Eerder ben ik ingegaan op het waarom van een project management office (PMO). Bottom-line helpt een PMO de organisatie bij het verder professionaliseren van de uitvoering van projecten, waardoor de slagingskans van projecten toeneemt en de kosten dalen. Ik eindigde mijn vorige bijdrage met een plan van aanpak hoe een PMO te implementeren. Alhoewel het geen wet van Meden en Perzen is voor de volgorde waarin een PMO moet worden opgezet, wil ik in deze bijdrage een voorzet geven hoe het zou kunnen.
1. De ophanging van PMO in de organisatie en de PMO-rollen
Het project/programma/portfolio management office (PMO) zijn de ogen en oren voor zowel de projectleider, de stuurgroep, de opdrachtgever, het MT en de directie. Al deze stakeholders moeten er vanuit kunnen gaan dat ze met de informatie die men van het PMO heeft verkregen de juiste beslissingen kunnen nemen.
Omdat de beslissers afhankelijk zijn van de juistheid van de informatie die het PMO aan hen verstrekt, is het van het grootste belang het PMO op de juiste plaats in de organisatie te positioneren. Omdat een te laag 'opgehangen' PMO niet de autoriteit heeft om de juiste informatie na te jagen en de benodigde best practices in te voeren, zal men er voor moeten zorgen dat het PMO als onafhankelijke staforganisatie binnen de ict-/businessorganisatie wordt gepositioneerd. Alleen dan zullen de beslissers er vanuit kunnen gaan dat de aan hen aangereikte informatie correct is.
De drie niveaus binnen het PMO, projectmanagement, portfoliomanagement en programmamanagement, kennen elk specifieke rollen. Voorbeelden hiervan zijn bijvoorbeeld op het niveau van project management office: de procesmentor. De procesmentor zorgt ervoor dat binnen de projectenorganisatie procesverbeteringen en best practices worden ingevoerd. Deze roldrager zal daartoe project(led)en opleiden en coachen en hun deliverables reviewen. Daarnaast speelt deze roldrager een belangrijke rol bij het auditten van processen zodat er zekerheid ontstaat ten aanzien van het naleven van de afgesproken processen. De procesmentor rapporteert rechtstreeks aan het hoofd PMO (welke aan de stuurgroep rapporteert).
Een ander voorbeeld van een rol op het PMO-niveau is de projectmanagementassistent. Deze is ondermeer verantwoordelijk voor het bijwerken van planningen en voortgang voor de projectleider. Daarnaast is hij verantwoordelijk voor de organisatie van meetingen en het vervaardigen en archiveren van notulen.
Een voorbeeld van een rol op het programmamanagementniveau is de governancemanager. Zijn verantwoordelijkheid is het om het governanceproces in te richten, uit te voeren en de beslissers in het governanceproces te voorzien van de informatie die ze nodig hebben.
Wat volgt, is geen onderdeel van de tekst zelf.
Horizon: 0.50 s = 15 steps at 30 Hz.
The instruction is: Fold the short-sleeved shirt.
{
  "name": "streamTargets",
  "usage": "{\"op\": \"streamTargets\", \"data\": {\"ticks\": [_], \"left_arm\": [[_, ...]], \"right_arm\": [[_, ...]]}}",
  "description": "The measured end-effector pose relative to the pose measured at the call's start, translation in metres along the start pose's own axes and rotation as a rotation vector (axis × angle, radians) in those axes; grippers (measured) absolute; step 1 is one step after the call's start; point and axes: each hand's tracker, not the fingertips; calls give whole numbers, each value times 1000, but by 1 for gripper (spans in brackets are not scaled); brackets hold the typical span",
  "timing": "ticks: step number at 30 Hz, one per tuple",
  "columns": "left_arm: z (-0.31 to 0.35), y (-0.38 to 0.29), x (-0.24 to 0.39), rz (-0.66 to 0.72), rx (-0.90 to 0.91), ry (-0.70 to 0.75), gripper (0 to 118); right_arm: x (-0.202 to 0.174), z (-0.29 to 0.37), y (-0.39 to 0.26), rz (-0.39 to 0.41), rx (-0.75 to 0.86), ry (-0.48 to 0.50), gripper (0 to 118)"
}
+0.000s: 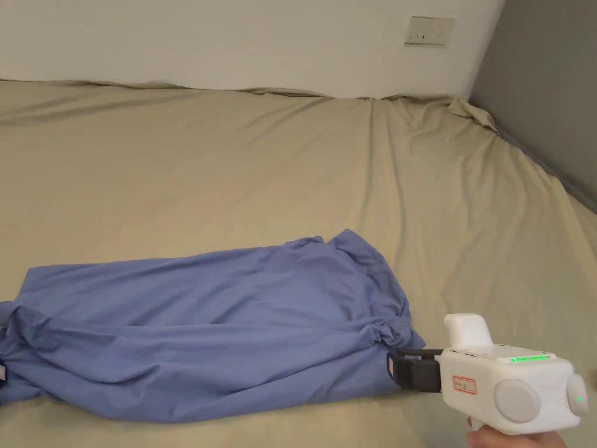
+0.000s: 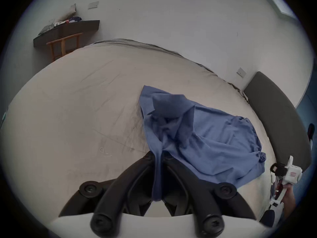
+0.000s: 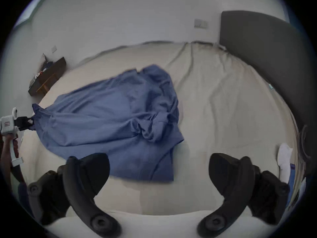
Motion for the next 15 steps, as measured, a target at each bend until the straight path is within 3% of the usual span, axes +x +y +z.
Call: {"op": "streamTargets", "data": {"ticks": [3,4,5,6,8,10,13,15], "left_arm": [[-5,0,-4,4,-11,17,3],[-9,0,-8,20,-20,13,3],[-10,-1,-11,37,-27,11,3],[-12,-1,-14,49,-35,16,3],[-12,-4,-21,64,-50,17,3],[-10,-3,-27,88,-60,0,3],[1,-4,-35,124,-66,-30,3],[13,-3,-39,134,-76,-58,3]], "right_arm": [[-6,-48,6,43,-62,-10,113],[-8,-55,5,45,-74,-13,97],[-9,-58,3,43,-96,3,64],[-10,-58,3,26,-111,20,60],[-12,-45,7,36,-76,9,17],[-6,-31,13,24,-61,107,17],[5,-4,19,4,-68,125,16],[6,23,18,40,-69,129,16]]}}
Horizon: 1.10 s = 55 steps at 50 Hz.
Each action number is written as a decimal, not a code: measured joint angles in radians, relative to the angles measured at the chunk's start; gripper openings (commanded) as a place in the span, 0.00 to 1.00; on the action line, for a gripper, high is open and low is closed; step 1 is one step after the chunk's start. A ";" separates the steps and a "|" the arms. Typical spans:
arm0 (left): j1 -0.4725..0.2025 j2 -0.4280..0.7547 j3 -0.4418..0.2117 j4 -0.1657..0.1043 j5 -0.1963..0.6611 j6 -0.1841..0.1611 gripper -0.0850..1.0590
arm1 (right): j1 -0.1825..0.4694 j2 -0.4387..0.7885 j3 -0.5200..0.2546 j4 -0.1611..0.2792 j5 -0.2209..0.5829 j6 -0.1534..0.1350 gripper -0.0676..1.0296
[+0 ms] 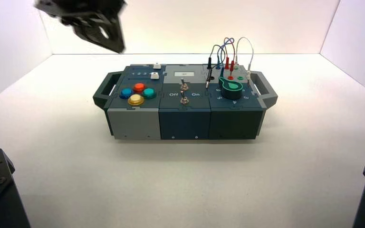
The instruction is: Push the green button with the left gripper.
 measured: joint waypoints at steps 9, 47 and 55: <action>-0.017 0.114 -0.049 -0.003 0.000 0.000 0.05 | 0.000 -0.005 0.000 0.000 0.000 0.000 0.04; -0.043 0.420 -0.198 -0.003 -0.012 0.000 0.05 | 0.000 -0.021 -0.002 0.000 0.000 0.000 0.04; -0.043 0.445 -0.199 -0.003 -0.012 0.002 0.05 | 0.000 -0.021 0.000 0.000 0.000 0.000 0.04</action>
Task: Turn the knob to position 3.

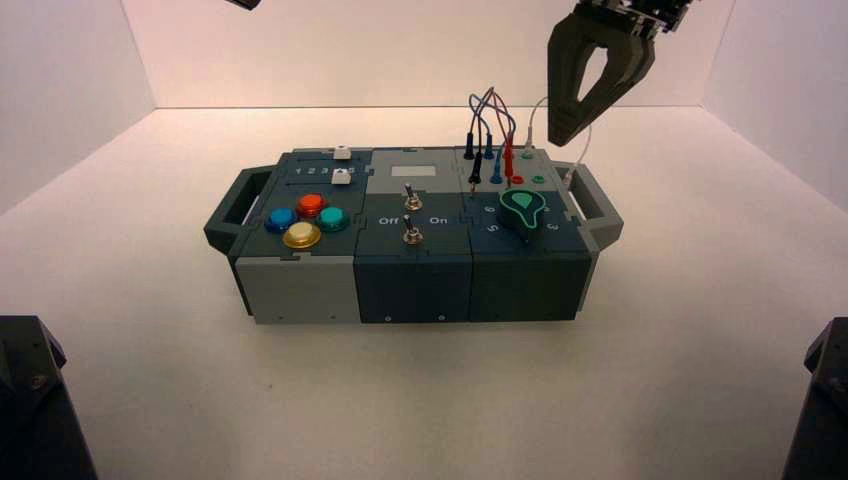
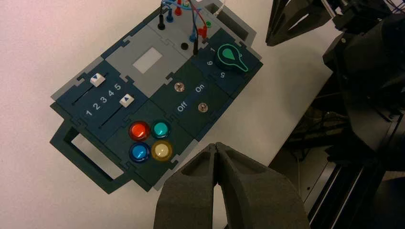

De projectleider en de programmamanager moeten gebruik maken van de diensten en rapportages van de PMO's op elk niveau. Groot voordeel voor de projectleider en programmamanager is dat de diensten en rapportages uniform zijn en het kwaliteitsstempel van de organisatie dragen. Hun 'enige' taak is vervolgens om met behulp van deze diensten en rapportages het project de juiste stuurmaatregelen te geven.
2. Repository aanleggen: inventariseren reeds aanwezig materiaal
Nadat de PMO organisatorisch is 'opgehangen' en de rollen op elk niveau zijn gedefinieerd, is de volgende stap het inrichten van een eenvoudige repository of 'bibliotheek' van PMO-materialen. In deze bibliotheek worden alle materialen verzameld die de organisatie reeds heeft ontwikkeld en al dan niet wordt gebruikt (bijvoorbeeld projectplan-templates, project charter-sjablonen en workflow-diagrammen). Deze bibliotheek zal uiteindelijk de 'procesencyclopedie' voor de organisatie worden.
Voorbeelden van specifieke bibliotheek objecten zijn:
– Projectmanagement: projectsjablonen, beschrijvingen van functies of rollen binnen een project, project performance dashboard, voortgangsrapportages, procesbeschrijvingen van projecten of stappen uit projecten.
– Programmamanagement: programmamanagementsjabloon, work breakdown structure-sjabloon, communicatieplan, procesbeschrijvingen van programmamanagement of stappen daaruit.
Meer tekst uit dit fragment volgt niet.